Publié le par la freniere


Juteau, Monique, Des lieux des villes un chou-fleur, Trois-Rivières, Écrits des Forges, 2008, 99 pages.

 

Aujourd'hui, en désherbant la mort et l'éphémère, je remets en cause ma façon d'écrire (p. 11)

N'y aurait-il pas un préposé des saisons qui pourrait m'expliquer pourquoi, un jour, on se lève avec un chou-fleur blanc cassé à la place du cœur? (p. 12).

Au clair du lit. Mon amour. Prête-moi la terre. Juste une minute. Pour repriser la nuit des temps qui courent. Car il y aura toujours dans les maisons, même les plus basses de la planète, des mots appris pour mettre à l'abri. (p. 19).

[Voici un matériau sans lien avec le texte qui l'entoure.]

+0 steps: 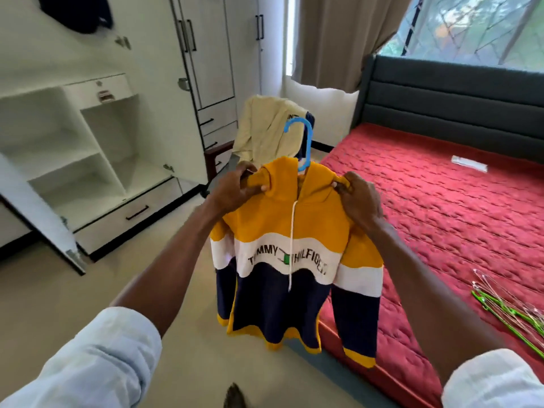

Sur fond de sucre bleu, à deux kilomètres du fleuve, j'ai rejoint les filles poètes. Et nous sommes parties.

Nous ne savions pas [...] que ce qu'on écrirait sur la neige serait effacé par le va-et-vient des loups. (p. 37).

Les poètes s'inventent des pont couverts. Pour faire passer les mots du côté de la parole. Afin d'empêcher les phrases de tourner en rond. La pensée de perdre Terre. Les questionnements de partir au vent. (p. 90).